A project designed to support farmers wishing to plant inga trees is aiming to prove that farmers can expect to get an income from the species – which is a type of legume.

Toby Pennington, a professor of tropical plant diversity and biogeography at the University of Exeter, told the BBC: “Even amongst legumes, they have pretty fantastic growth rates.”

The ecosystems they foster below their branches are also a vital means of boosting ecological diversity and assisting growers with the means of making even greater financial returns.

“If you had a cup of coffee this morning that came from Latin America, the odds are that it was growing underneath one of these inga trees,” Professor Pennington added.

Greater coverage of land where ingas are grown could also provide vital corridors for wildlife in the Amazon, which has become increasingly split into fractured areas.

The Ouro Verde (Green Gold) Institute, which is behind the initiative, hope by encouraging greater biodiversity in areas already affected by slash and burn clearing, they could help mitigate some of the effects of climate change.

And according to the Inga Foundation, planting crops of the trees “provides soil protection, weed control and a nutrient regime”.

However, attempts to re-green areas of the Amazon needs to occur at the same time as stopping the destruction of the rainforest.

Fires in the Amazon have increased by 84 per cent since the same period last year, according to satellite data from Brazil’s National Institute for Space Research.

In June, the institute published data showing an 88 per cent increase in deforestation in the Amazon compared to the same month a year ago.

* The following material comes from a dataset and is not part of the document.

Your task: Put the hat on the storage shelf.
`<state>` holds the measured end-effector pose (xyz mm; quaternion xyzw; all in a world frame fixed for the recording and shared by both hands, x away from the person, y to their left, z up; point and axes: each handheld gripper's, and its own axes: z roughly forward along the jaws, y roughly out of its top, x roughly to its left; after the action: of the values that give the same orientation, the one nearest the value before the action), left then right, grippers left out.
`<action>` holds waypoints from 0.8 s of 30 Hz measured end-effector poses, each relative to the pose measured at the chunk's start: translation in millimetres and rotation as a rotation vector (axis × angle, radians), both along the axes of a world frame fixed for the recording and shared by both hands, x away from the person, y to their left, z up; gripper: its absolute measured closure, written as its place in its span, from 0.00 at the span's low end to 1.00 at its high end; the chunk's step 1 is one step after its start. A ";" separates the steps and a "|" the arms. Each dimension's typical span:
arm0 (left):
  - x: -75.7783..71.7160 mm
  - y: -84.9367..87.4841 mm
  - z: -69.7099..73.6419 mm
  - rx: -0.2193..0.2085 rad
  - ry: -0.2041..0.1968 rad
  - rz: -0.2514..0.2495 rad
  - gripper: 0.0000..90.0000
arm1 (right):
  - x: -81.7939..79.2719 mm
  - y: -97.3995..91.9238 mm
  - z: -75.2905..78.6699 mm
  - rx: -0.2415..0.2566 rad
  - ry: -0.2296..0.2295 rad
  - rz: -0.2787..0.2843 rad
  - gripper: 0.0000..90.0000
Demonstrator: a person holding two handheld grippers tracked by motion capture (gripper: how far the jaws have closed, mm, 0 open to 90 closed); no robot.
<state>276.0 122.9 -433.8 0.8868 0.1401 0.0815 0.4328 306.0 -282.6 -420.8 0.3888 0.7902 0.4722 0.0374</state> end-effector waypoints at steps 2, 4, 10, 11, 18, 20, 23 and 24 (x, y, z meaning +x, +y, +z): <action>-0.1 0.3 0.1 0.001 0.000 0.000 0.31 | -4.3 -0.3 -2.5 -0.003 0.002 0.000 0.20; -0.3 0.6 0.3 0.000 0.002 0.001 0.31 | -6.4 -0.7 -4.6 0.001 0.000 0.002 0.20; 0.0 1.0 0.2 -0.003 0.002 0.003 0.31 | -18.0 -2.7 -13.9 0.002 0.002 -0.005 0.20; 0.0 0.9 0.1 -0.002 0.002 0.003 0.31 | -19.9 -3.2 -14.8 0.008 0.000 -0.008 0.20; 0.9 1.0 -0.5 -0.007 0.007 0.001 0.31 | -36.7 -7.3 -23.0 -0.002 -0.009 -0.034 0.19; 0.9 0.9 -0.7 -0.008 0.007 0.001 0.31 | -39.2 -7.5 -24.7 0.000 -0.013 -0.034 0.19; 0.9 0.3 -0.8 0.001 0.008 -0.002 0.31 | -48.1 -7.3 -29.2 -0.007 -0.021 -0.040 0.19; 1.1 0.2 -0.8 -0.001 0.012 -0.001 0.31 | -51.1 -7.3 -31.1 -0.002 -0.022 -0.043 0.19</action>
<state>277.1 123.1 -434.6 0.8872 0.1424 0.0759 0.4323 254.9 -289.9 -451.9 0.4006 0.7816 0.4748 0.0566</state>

The data release led to Brazilian president Jair Bolsonaro accusing the director of the National Institute for Space Research of lying, which apparently led to him being fired.

Uncontrolled logging and land invasion has been blamed by analysts for much of the loss, some of which occurred in protected areas and indigenous reserves.

In August this year, Professor Thomas Lovejoy of George Mason University, who has studied the Amazon since 1965, told The Independent there are signs the vital rainforest is on course for further extensive deforestation and could soon reach a “tipping point” will soon stretch beyond human control and spell disaster for the forest, and consequently, life on our planet.